Appealing to the young demographic, a group hooked on social media and smartphones, is paramount for NASCAR and other major-league race circuits such as the National Hot Rod Association (NHRA) to increase revenues. It’s seen as a major strategy for Las Vegas Motor Speedway and seven other NASCAR tracks owned by Speedway Motorsports Inc.

Speedway Motorsports, based at Charlotte Motor Speedway in North Carolina, has reported that revenues, including ticket sales, have dropped annually for five years.

To reverse that trend, Las Vegas Motor Speedway has boosted its social media technology. In March, the track unveiled a new social media hub at the Neon Garage for a NASCAR event. The hub, dubbed the Kobalt Social Media Command Center, hosted computers and large video monitors that gave fans live glimpses of racing luminaries sharing insights, quips and photos on Twitter and Facebook.

NASCAR and NHRA hold annual races at Las Vegas Motor Speedway.

Beyond enhancing smartphone technology at tracks, O’Donnell and other speakers discussed the need to improve the races themselves, promote the sport’s younger drivers, create more amenities at tracks to appeal to casual fans and run facilities that “overdeliver” the fan experience.

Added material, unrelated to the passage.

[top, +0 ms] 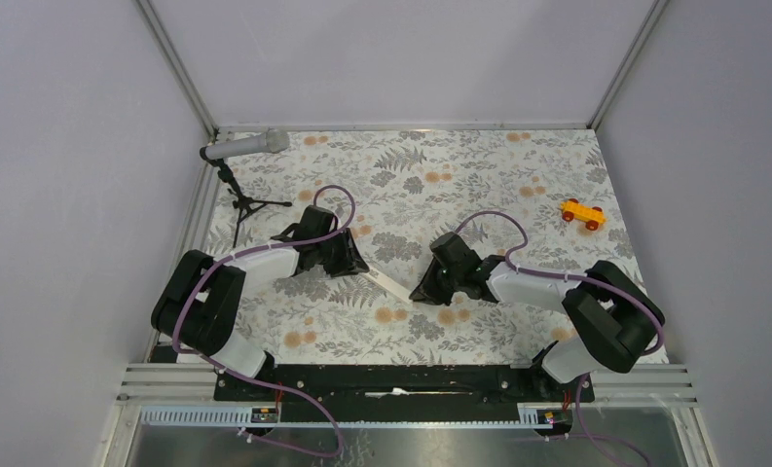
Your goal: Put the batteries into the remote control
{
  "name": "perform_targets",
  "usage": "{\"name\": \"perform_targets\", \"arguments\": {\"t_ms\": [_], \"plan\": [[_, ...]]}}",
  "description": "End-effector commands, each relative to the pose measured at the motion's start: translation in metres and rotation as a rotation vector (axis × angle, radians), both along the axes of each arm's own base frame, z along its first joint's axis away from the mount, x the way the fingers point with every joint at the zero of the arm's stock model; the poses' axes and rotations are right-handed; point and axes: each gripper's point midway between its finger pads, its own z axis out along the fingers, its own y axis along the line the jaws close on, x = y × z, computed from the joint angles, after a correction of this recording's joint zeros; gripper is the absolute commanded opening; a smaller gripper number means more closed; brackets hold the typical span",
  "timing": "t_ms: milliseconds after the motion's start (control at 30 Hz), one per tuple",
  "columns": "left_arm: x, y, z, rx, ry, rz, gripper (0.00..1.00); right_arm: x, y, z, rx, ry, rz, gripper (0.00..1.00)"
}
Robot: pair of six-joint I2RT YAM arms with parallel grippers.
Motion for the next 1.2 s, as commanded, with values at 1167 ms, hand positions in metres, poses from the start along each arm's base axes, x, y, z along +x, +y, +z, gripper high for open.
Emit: {"name": "perform_targets", "arguments": {"t_ms": [1167], "plan": [[-0.031, 0.048, -0.044, 0.330, 0.137, -0.048, 0.03, 0.024, 0.001, -0.033, -0.118, -0.041, 0.013, 0.15]]}}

To bolster its fan experience, for example, the Texas Motor Speedway will roll out “Big Hoss TV,” a high-definition video screen measuring 218 feet by 94.6 feet in April, Texas Motor Speedway sales director Devron Jeffers said.

“You can see things that you couldn’t before on the video boards,” Jeffers said. “It creates the type of experience the fan is used to experiencing in a stadium or arena.”

To increase revenue, the speakers said, tracks must also widen their reach with other demographic groups, such as Hispanics. NASCAR officials reported a 40 percent increase in Hispanic TV race viewers this past year.

To accomplish this, NASCAR invested in a campaign to educate new Hispanic fans who may have not grown up with major-league stock car racing, NASCAR Vice President of Marketing Kim Brink said.

Brink said NASCAR created a race story line for a Web novella that ran on Univision, an American Spanish-language broadcast network, and recruited Hispanic media to races to spread the word of NASCAR.

Its races, she said, are “dangerous and intense” — themes that surfaced in a NASCAR video spot played for the marketing crowd in another session, “Repackaging Motorsports to Attract a New Audience.”

“It’s about bringing unpredictability and drama to life,” Brink said.

While O’Donnell stressed NASCAR needs to recruit younger and diverse fans, Gary Darcy, NHRA senior vice president for sales and marketing, said the professional drag racing league needed to focus on its core fans.

Darcy said young fans should also be attracted to the big-time drag races because they’re brief, lasting less than 10 seconds, and are all about “speed, power and the visceral experience.”